What you are asked to do
Copy out the data line by line exactly, from its start to the line bearing "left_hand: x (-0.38", inclusive.

Data

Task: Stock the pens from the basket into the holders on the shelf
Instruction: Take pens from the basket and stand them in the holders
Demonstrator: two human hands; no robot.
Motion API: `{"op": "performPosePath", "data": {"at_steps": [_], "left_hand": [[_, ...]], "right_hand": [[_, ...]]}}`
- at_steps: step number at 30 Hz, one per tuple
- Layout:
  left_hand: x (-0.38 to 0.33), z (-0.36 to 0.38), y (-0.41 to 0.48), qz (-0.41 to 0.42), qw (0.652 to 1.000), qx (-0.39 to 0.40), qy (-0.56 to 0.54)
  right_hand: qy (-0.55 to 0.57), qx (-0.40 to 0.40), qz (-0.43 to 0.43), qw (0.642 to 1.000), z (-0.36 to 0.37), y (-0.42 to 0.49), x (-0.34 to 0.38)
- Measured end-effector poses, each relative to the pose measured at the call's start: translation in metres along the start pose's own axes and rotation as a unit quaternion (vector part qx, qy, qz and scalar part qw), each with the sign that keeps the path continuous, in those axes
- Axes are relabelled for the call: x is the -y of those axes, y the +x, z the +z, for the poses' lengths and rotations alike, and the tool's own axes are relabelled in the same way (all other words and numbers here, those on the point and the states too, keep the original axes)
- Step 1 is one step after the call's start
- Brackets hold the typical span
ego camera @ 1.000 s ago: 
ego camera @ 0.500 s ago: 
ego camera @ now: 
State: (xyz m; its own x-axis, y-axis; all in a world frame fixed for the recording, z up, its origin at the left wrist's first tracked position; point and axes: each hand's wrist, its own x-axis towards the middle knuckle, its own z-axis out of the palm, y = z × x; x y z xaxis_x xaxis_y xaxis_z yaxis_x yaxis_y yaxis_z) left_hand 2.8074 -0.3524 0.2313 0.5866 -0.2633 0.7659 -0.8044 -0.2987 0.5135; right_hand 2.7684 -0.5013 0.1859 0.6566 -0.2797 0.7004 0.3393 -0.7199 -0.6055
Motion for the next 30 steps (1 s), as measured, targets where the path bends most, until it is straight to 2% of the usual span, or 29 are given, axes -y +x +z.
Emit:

Response
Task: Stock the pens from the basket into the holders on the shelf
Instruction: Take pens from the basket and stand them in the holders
Demonstrator: two human hands; no robot.
Motion API: `{"op": "performPosePath", "data": {"at_steps": [_], "left_hand": [[_, ...]], "right_hand": [[_, ...]]}}`
- at_steps: step number at 30 Hz, one per tuple
- Layout:
  left_hand: x (-0.38 to 0.33), z (-0.36 to 0.38), y (-0.41 to 0.48), qz (-0.41 to 0.42), qw (0.652 to 1.000), qx (-0.39 to 0.40), qy (-0.56 to 0.54)

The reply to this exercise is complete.